(Stored records)
================================
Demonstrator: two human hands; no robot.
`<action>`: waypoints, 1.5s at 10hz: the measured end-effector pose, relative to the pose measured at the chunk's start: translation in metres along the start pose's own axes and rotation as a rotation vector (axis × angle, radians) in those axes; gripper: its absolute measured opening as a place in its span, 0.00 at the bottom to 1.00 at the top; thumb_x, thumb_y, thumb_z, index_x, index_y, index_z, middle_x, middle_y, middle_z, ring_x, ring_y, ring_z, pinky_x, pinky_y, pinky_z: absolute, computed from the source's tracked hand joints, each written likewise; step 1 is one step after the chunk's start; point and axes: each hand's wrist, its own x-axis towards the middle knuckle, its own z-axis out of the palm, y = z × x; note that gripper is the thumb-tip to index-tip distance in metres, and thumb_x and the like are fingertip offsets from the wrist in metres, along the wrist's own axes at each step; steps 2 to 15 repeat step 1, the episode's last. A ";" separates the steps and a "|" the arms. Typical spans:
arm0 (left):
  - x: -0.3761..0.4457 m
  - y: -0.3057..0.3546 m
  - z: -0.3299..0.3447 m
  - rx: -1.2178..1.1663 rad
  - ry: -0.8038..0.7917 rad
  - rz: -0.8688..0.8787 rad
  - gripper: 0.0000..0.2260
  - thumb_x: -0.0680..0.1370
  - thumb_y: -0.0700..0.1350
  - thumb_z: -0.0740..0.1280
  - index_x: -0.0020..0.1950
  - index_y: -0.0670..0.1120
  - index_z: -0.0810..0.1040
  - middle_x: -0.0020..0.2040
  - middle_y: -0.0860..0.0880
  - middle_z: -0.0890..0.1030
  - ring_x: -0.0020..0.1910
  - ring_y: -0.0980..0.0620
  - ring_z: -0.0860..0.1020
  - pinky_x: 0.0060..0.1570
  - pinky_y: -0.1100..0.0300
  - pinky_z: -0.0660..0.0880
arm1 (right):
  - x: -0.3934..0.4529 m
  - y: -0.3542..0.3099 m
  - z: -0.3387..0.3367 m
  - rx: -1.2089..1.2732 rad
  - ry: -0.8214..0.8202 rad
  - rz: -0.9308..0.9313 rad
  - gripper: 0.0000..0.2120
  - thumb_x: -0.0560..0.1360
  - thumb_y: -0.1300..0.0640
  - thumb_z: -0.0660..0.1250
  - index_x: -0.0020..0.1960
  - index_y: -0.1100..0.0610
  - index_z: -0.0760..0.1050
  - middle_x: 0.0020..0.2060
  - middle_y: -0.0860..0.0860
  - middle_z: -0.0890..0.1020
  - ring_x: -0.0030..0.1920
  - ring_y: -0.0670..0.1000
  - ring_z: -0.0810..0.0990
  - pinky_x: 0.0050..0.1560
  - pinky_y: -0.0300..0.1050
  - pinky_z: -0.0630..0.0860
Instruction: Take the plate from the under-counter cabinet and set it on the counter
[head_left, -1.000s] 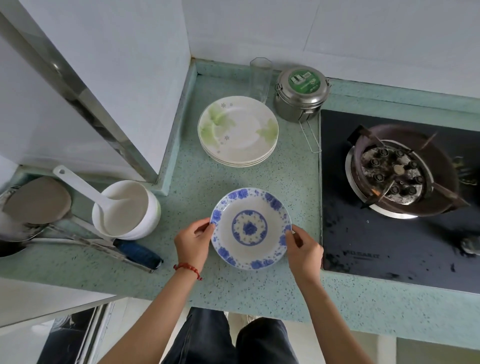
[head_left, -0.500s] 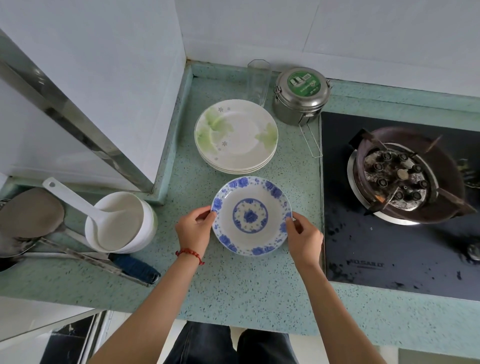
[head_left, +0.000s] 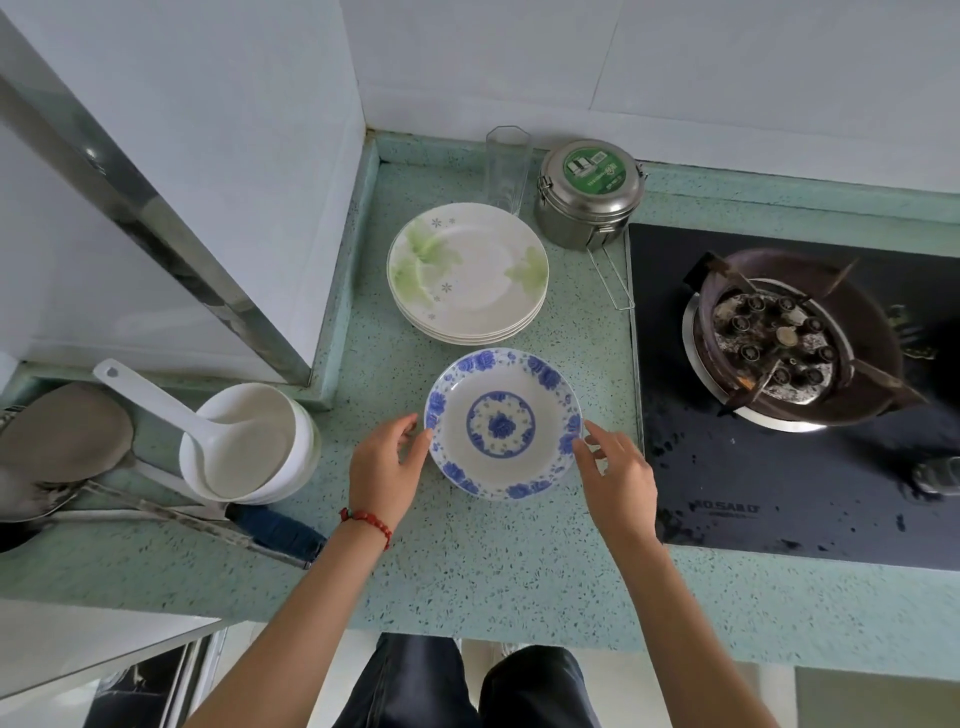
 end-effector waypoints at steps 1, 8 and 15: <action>-0.013 -0.008 -0.006 0.201 -0.066 0.129 0.15 0.74 0.44 0.67 0.57 0.37 0.75 0.54 0.37 0.80 0.54 0.40 0.77 0.52 0.48 0.75 | -0.016 0.004 -0.002 -0.091 0.045 -0.070 0.15 0.76 0.54 0.63 0.61 0.58 0.73 0.56 0.55 0.79 0.59 0.55 0.74 0.50 0.50 0.75; -0.013 -0.008 -0.006 0.201 -0.066 0.129 0.15 0.74 0.44 0.67 0.57 0.37 0.75 0.54 0.37 0.80 0.54 0.40 0.77 0.52 0.48 0.75 | -0.016 0.004 -0.002 -0.091 0.045 -0.070 0.15 0.76 0.54 0.63 0.61 0.58 0.73 0.56 0.55 0.79 0.59 0.55 0.74 0.50 0.50 0.75; -0.013 -0.008 -0.006 0.201 -0.066 0.129 0.15 0.74 0.44 0.67 0.57 0.37 0.75 0.54 0.37 0.80 0.54 0.40 0.77 0.52 0.48 0.75 | -0.016 0.004 -0.002 -0.091 0.045 -0.070 0.15 0.76 0.54 0.63 0.61 0.58 0.73 0.56 0.55 0.79 0.59 0.55 0.74 0.50 0.50 0.75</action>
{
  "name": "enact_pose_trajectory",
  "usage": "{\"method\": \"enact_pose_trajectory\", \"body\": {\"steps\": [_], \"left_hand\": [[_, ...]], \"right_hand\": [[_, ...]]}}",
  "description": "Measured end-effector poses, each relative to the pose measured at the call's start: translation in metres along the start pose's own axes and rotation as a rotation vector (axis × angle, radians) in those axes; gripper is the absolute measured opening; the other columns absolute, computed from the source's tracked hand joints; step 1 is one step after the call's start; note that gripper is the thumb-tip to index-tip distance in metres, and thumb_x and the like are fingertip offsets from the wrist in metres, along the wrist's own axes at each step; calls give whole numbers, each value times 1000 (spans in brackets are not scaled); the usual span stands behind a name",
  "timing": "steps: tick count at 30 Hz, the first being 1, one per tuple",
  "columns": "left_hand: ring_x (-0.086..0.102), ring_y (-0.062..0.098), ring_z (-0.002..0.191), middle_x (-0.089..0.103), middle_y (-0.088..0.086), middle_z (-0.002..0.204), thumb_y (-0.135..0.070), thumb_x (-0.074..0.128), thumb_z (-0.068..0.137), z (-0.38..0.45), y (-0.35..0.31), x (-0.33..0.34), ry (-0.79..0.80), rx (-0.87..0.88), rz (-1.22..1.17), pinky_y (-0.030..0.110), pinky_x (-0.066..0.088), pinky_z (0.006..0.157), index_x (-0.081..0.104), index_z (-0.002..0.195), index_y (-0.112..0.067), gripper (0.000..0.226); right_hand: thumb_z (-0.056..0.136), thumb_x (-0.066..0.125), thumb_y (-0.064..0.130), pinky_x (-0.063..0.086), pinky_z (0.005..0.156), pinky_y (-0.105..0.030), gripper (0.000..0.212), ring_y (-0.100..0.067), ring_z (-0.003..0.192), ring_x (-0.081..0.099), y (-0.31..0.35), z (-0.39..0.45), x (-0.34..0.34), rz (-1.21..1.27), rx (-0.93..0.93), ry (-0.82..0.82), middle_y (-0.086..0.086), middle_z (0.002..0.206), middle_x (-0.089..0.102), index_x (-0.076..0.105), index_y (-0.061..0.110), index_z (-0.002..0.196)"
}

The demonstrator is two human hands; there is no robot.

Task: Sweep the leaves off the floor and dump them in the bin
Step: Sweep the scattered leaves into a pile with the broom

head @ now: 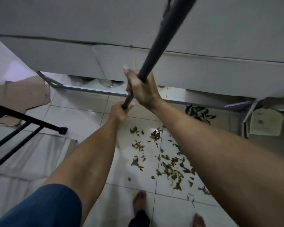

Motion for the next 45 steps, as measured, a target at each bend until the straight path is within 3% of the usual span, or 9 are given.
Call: {"method": "enact_pose_trajectory", "body": {"steps": [6,11,18,22,28,33,38,42,45], "left_hand": [[65,22,95,71,2,101,-65,58,78,38,25,38,152,23,-42,39,51,90,70,103,-26,47],[57,6,63,62,-8,71,-31,58,98,38,21,62,151,33,24,20,41,56,71,112,-12,27],[54,9,59,58,-2,67,-23,56,101,-15,6,96,243,19,-24,20,40,57,68,109,2,29],[57,22,64,68,25,85,-22,56,100,-53,-9,123,294,35,-21,28,48,66,67,109,7,32],[69,37,83,71,22,93,-15,56,97,-109,-30,162,353,39,-27,50,59,77,68,89,-13,15],[58,17,68,64,5,78,-14,56,98,-137,-51,174,352,147,36,24,49,57,63,85,-7,16],[60,6,91,58,-13,94,-4,54,98,-139,-89,151,316,205,-63,23,55,89,48,84,-40,38],[50,-5,69,51,-18,76,-10,55,98,-114,-119,138,277,289,19,1,45,59,45,73,-38,38],[46,7,58,48,-6,62,-19,53,100,-81,-127,144,322,306,125,17,39,52,47,63,-24,38]], "right_hand": [[99,48,42,39,52,-34,51,-16,43,37,-60,16,-6,62,29,-31,0,49,37,44,16,55],[98,50,30,43,50,-23,51,-8,40,41,-74,8,-28,78,1,-157,12,42,42,47,26,48],[99,50,24,47,56,-30,57,-10,42,45,-75,-40,-56,26,11,-178,12,42,44,53,28,41],[97,53,27,45,56,-35,55,-14,43,42,-67,-80,-82,35,36,-238,9,43,42,50,26,42],[93,54,26,40,50,-36,44,-18,42,38,-42,-135,-113,19,59,-322,0,47,40,47,21,50],[92,55,28,35,42,-50,41,-25,46,36,-15,-158,-122,-26,33,-325,-12,54,41,55,-1,64],[94,57,17,28,40,-35,33,-17,42,34,24,-141,-116,-123,-34,-303,-4,50,38,52,8,62],[96,60,5,29,42,-26,43,-9,40,35,43,-116,-126,-91,-55,-351,5,46,39,45,17,57],[95,60,0,27,42,-25,48,-10,40,32,39,-102,-140,-40,-72,-415,7,45,36,41,21,56]]}}
Point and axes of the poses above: each hand's wrist, its own z-axis towards the middle knuckle, its own x-axis out of the palm, y = z × x, the point moved 6 cm from there along z, towards the middle knuckle
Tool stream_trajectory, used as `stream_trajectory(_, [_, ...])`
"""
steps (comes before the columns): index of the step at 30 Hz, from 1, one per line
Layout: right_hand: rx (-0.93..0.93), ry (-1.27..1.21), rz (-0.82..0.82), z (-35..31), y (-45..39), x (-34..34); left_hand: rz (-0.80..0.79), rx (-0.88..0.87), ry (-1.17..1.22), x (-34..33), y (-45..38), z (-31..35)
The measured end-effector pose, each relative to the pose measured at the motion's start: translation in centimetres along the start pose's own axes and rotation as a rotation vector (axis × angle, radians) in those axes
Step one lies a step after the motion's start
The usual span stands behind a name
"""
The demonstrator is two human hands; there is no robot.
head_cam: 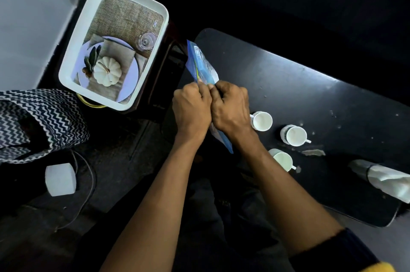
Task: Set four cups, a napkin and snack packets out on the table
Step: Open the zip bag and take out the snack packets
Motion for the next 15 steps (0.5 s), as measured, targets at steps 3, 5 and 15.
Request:
stream_trajectory(3, [-0.060, 0.054, 0.179, 0.8, 0.8, 1.2, 0.074, 0.014, -0.118, 0.9, 0.6, -0.2])
stream_trajectory(5, [-0.155, 0.059, 0.333, 1.8, 1.1, 3.0, 0.148, 0.101, -0.131, 2.1, 0.9, -1.4])
stream_trajectory(15, [-0.298, -0.067, -0.101, 3.9, 0.3, 1.9, 0.133, 0.127, 0.070, 2.7, 1.1, -3.3])
Point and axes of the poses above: each hand's wrist, its own y-axis away from the middle knuckle, its own x-axis out of the back of the hand, z = x × y, the point moved 7 cm from there along -y, towards the middle knuckle, and after that the axes turned 9 degrees about -z, right-handed, at the moved point
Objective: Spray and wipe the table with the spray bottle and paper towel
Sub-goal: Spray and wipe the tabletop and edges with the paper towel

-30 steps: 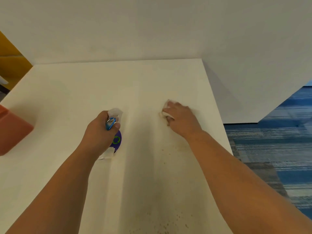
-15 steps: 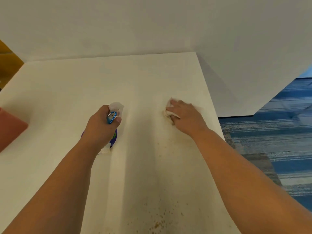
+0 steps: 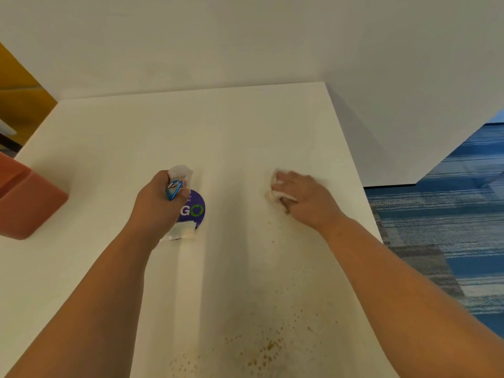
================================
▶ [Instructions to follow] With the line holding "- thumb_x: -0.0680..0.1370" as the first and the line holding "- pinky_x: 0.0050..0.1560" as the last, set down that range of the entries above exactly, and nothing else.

▶ [Response to this task]
  - thumb_x: -0.0680..0.1370
  - thumb_y: -0.0700..0.1350
  - thumb_z: -0.0740..0.1280
  - index_x: -0.0020..0.1950
  - index_y: -0.0670..0.1120
  - index_z: -0.0810..0.1040
  - middle_x: -0.0020..0.2040
  - middle_y: -0.0860..0.0880
  - middle_z: -0.0890..0.1030
  - ring_x: -0.0020..0.1910
  - ring_y: -0.0980..0.0620
  - ring_z: -0.0860..0.1020
  - pinky_x: 0.0060..0.1570
  - pinky_y: -0.1100..0.0300
  - pinky_z: -0.0660..0.0880
arm1 (right):
  - x: -0.3934..0.4529 m
  - y: -0.3542..0.3099 m
  - z: -0.3387..0.3367 m
  - rx: -1.2089..1.2732 rad
  - ry: -0.8214..0.8202 rad
  - rz: -0.9308..0.9313 rad
  - gripper: 0.0000..0.2120
  - thumb_x: -0.0560..0.1360
  - thumb_y: -0.1300..0.0640
  - thumb_z: -0.0660..0.1250
  - index_x: -0.0020..0.1960
  - index_y: -0.1100..0.0610
  - index_z: -0.0760..0.1050
  - middle_x: 0.0020..0.2060
  - middle_y: -0.0860..0.0860
  - middle_z: -0.0890..0.1020
  - ring_x: -0.0030..0.1920
  - ring_y: -0.0670..0.1000
  - ring_z: -0.0810..0.0990
  - pinky_x: 0.0050..0.1560

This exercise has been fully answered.